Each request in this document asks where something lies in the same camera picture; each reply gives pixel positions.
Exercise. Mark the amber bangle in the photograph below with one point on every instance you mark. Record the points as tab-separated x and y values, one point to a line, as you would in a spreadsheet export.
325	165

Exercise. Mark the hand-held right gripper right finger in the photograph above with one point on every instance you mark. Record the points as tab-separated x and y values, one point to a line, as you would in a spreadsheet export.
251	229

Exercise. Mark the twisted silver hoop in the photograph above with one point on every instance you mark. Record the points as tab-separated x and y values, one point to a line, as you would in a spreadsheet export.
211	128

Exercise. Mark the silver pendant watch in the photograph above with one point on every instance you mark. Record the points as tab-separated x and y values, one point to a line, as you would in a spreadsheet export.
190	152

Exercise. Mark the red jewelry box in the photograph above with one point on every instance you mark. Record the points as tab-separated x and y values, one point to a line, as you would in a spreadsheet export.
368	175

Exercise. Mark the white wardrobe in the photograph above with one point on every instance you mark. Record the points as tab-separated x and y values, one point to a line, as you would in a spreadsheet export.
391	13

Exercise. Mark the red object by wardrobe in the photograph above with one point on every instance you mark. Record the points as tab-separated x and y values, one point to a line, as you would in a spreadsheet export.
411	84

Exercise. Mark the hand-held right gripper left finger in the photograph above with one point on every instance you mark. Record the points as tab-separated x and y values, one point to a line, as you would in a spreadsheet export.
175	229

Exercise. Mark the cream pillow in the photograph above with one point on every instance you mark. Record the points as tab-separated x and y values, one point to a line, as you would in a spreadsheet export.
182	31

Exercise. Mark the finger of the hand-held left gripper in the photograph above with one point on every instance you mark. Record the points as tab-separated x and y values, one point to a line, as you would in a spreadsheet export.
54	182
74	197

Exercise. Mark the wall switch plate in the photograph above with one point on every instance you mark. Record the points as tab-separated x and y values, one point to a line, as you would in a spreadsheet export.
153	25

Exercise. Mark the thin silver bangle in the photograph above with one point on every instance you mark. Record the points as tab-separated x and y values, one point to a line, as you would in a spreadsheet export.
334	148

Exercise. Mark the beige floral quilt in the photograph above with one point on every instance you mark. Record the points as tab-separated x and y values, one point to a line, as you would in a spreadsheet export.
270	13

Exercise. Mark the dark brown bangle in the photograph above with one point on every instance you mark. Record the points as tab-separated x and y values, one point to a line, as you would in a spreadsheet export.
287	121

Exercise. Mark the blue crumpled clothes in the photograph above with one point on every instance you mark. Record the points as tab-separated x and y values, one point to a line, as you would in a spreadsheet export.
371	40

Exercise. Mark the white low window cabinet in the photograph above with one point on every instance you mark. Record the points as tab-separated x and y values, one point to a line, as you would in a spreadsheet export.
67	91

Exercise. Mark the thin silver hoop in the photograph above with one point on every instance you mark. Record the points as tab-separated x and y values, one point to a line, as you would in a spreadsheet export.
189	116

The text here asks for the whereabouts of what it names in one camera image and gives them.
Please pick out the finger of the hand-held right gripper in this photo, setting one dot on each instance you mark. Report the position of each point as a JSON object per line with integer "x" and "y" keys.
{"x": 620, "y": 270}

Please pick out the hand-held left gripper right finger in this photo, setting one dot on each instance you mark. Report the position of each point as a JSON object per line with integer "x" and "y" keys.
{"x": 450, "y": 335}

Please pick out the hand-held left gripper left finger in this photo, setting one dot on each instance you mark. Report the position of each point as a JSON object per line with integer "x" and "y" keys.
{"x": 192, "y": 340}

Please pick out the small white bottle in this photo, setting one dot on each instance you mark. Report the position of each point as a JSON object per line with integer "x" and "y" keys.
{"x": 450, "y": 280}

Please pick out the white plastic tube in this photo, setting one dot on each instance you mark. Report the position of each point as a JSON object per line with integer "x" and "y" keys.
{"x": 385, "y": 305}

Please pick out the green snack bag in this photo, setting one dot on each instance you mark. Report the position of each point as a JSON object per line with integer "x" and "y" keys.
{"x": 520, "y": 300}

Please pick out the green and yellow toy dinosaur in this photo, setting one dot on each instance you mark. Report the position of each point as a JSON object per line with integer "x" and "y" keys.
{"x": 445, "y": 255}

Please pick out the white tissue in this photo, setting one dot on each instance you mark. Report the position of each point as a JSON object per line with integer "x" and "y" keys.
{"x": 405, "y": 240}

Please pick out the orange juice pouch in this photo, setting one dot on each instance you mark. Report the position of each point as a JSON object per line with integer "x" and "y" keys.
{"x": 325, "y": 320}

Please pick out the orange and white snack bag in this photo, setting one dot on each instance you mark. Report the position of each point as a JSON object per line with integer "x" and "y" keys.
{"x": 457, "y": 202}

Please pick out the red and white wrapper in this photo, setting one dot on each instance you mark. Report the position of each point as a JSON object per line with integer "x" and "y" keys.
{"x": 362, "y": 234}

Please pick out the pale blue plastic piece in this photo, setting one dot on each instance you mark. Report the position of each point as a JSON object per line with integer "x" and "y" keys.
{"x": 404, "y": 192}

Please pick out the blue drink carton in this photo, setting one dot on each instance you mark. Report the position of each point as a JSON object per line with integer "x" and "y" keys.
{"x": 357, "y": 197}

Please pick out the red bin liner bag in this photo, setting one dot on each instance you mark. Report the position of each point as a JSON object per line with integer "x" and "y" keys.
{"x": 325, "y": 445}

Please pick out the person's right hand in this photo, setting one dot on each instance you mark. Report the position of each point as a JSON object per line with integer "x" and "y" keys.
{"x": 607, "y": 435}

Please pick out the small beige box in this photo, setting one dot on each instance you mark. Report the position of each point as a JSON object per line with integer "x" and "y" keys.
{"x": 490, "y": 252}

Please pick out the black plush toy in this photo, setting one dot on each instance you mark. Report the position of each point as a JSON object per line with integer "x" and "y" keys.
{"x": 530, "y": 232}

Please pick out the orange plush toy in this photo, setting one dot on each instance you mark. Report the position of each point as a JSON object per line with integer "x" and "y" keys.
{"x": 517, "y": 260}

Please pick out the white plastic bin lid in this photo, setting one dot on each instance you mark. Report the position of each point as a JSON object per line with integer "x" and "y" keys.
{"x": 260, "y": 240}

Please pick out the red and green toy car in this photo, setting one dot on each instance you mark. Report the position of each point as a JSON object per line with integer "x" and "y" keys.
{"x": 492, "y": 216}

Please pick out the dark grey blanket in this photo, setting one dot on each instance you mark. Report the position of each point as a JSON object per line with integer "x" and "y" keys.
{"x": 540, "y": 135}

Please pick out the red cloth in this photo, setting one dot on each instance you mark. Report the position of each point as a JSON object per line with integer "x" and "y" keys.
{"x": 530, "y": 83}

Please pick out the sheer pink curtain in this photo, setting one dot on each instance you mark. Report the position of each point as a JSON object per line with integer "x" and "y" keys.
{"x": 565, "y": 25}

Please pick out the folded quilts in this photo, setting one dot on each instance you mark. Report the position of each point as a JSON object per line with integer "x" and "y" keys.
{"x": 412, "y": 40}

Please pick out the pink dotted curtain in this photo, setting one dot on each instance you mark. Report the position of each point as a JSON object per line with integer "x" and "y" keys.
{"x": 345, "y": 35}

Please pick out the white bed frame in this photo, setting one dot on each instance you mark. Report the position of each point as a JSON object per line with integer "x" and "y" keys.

============================================================

YOUR GOAL :: Whatever the entries above contain, reproduce all of them exactly.

SOLUTION TO THE PROBLEM ::
Each request in this document asks where something lies in the same camera picture; each reply gives pixel positions.
Exercise. Mark the amber bangle in the photograph below with one point on every instance you mark. Record the points as tab-separated x and y values, one point to a line, as you would in a spreadsheet export.
325	165

Exercise. Mark the hand-held right gripper right finger in the photograph above with one point on every instance you mark. Record the points as tab-separated x and y values, one point to a line, as you would in a spreadsheet export.
251	229

Exercise. Mark the twisted silver hoop in the photograph above with one point on every instance you mark. Record the points as tab-separated x and y values, one point to a line, as you would in a spreadsheet export.
211	128

Exercise. Mark the silver pendant watch in the photograph above with one point on every instance you mark. Record the points as tab-separated x and y values, one point to a line, as you would in a spreadsheet export.
190	152

Exercise. Mark the red jewelry box in the photograph above with one point on every instance you mark. Record the points as tab-separated x and y values, one point to a line, as you would in a spreadsheet export.
368	175

Exercise. Mark the white wardrobe in the photograph above with one point on every instance you mark. Record the points as tab-separated x and y values, one point to a line, as you would in a spreadsheet export.
391	13

Exercise. Mark the red object by wardrobe in the photograph above with one point on every instance you mark. Record the points as tab-separated x and y values, one point to a line, as you would in a spreadsheet export.
411	84

Exercise. Mark the hand-held right gripper left finger in the photograph above with one point on every instance you mark. Record the points as tab-separated x and y values, one point to a line, as you would in a spreadsheet export.
175	229

Exercise. Mark the cream pillow in the photograph above with one point on every instance you mark. Record the points as tab-separated x and y values, one point to a line, as you would in a spreadsheet export.
182	31

Exercise. Mark the finger of the hand-held left gripper in the photograph above with one point on every instance you mark. Record the points as tab-separated x and y values, one point to a line, as you would in a spreadsheet export.
54	182
74	197

Exercise. Mark the wall switch plate in the photograph above with one point on every instance you mark. Record the points as tab-separated x and y values, one point to a line, as you would in a spreadsheet export.
153	25

Exercise. Mark the thin silver bangle in the photograph above with one point on every instance you mark. Record the points as tab-separated x and y values, one point to a line, as you would in a spreadsheet export.
334	148

Exercise. Mark the beige floral quilt in the photograph above with one point on every instance you mark. Record the points as tab-separated x and y values, one point to a line, as you would in a spreadsheet export.
270	13

Exercise. Mark the dark brown bangle in the photograph above with one point on every instance you mark. Record the points as tab-separated x and y values, one point to a line, as you would in a spreadsheet export.
287	121

Exercise. Mark the blue crumpled clothes in the photograph above with one point on every instance you mark. Record the points as tab-separated x and y values, one point to a line, as you would in a spreadsheet export.
371	40

Exercise. Mark the white low window cabinet in the photograph above with one point on every instance you mark. Record the points as tab-separated x and y values, one point to a line, as you would in a spreadsheet export.
67	91

Exercise. Mark the thin silver hoop in the photograph above with one point on every instance you mark. Record the points as tab-separated x and y values, one point to a line, as you would in a spreadsheet export.
189	116

The text here asks for the whereabouts of what it names in one camera image and gives them.
Please pick out the finger of the hand-held right gripper in this photo, setting one dot on each instance you mark. Report the position of each point as a JSON object per line with integer "x" and "y" keys.
{"x": 620, "y": 270}

Please pick out the hand-held left gripper right finger in this photo, setting one dot on each instance you mark. Report the position of each point as a JSON object per line with integer "x" and "y" keys.
{"x": 450, "y": 335}

Please pick out the hand-held left gripper left finger in this photo, setting one dot on each instance you mark. Report the position of each point as a JSON object per line with integer "x" and "y" keys.
{"x": 192, "y": 340}

Please pick out the small white bottle in this photo, setting one dot on each instance you mark. Report the position of each point as a JSON object per line with integer "x" and "y" keys.
{"x": 450, "y": 280}

Please pick out the white plastic tube in this photo, setting one dot on each instance you mark. Report the position of each point as a JSON object per line with integer "x" and "y" keys.
{"x": 385, "y": 305}

Please pick out the green snack bag in this photo, setting one dot on each instance you mark. Report the position of each point as a JSON object per line with integer "x" and "y" keys.
{"x": 520, "y": 300}

Please pick out the green and yellow toy dinosaur in this photo, setting one dot on each instance you mark. Report the position of each point as a JSON object per line with integer "x" and "y" keys.
{"x": 445, "y": 255}

Please pick out the white tissue in this photo, setting one dot on each instance you mark. Report the position of each point as a JSON object per line with integer "x" and "y" keys.
{"x": 405, "y": 240}

Please pick out the orange juice pouch in this photo, setting one dot on each instance you mark. Report the position of each point as a JSON object per line with integer "x" and "y" keys.
{"x": 325, "y": 320}

Please pick out the orange and white snack bag in this photo, setting one dot on each instance you mark. Report the position of each point as a JSON object per line with integer "x" and "y" keys.
{"x": 457, "y": 202}

Please pick out the red and white wrapper in this photo, setting one dot on each instance you mark. Report the position of each point as a JSON object per line with integer "x" and "y" keys.
{"x": 362, "y": 234}

Please pick out the pale blue plastic piece in this photo, setting one dot on each instance you mark. Report the position of each point as a JSON object per line with integer "x" and "y" keys.
{"x": 404, "y": 192}

Please pick out the blue drink carton in this photo, setting one dot on each instance you mark. Report the position of each point as a JSON object per line with integer "x" and "y" keys.
{"x": 357, "y": 197}

Please pick out the red bin liner bag in this photo, setting one dot on each instance you mark. Report the position of each point as a JSON object per line with integer "x" and "y" keys.
{"x": 325, "y": 445}

Please pick out the person's right hand in this photo, setting one dot on each instance you mark. Report the position of each point as a JSON object per line with integer "x" and "y" keys.
{"x": 607, "y": 435}

Please pick out the small beige box in this photo, setting one dot on each instance you mark. Report the position of each point as a JSON object per line with integer "x" and "y" keys.
{"x": 490, "y": 252}

Please pick out the black plush toy in this photo, setting one dot on each instance you mark. Report the position of each point as a JSON object per line with integer "x" and "y" keys.
{"x": 530, "y": 232}

Please pick out the orange plush toy in this photo, setting one dot on each instance you mark. Report the position of each point as a JSON object per line with integer "x" and "y" keys.
{"x": 517, "y": 260}

Please pick out the white plastic bin lid in this photo, setting one dot on each instance you mark. Report the position of each point as a JSON object per line with integer "x" and "y" keys.
{"x": 260, "y": 240}

Please pick out the red and green toy car in this photo, setting one dot on each instance you mark. Report the position of each point as a JSON object per line with integer "x" and "y" keys.
{"x": 492, "y": 216}

Please pick out the dark grey blanket in this photo, setting one dot on each instance you mark. Report the position of each point as a JSON object per line with integer "x" and "y" keys.
{"x": 540, "y": 135}

Please pick out the red cloth in this photo, setting one dot on each instance you mark. Report the position of each point as a JSON object per line with integer "x" and "y" keys.
{"x": 530, "y": 83}

Please pick out the sheer pink curtain in this photo, setting one dot on each instance you mark. Report the position of each point as a JSON object per line with integer "x" and "y" keys.
{"x": 565, "y": 25}

Please pick out the folded quilts in this photo, setting one dot on each instance you mark. Report the position of each point as a JSON object per line with integer "x" and "y" keys.
{"x": 412, "y": 40}

Please pick out the pink dotted curtain in this photo, setting one dot on each instance you mark. Report the position of each point as a JSON object per line with integer "x" and "y" keys.
{"x": 345, "y": 35}

Please pick out the white bed frame in this photo, setting one dot on each instance you mark. Report the position of each point as a JSON object per line with integer "x" and "y" keys.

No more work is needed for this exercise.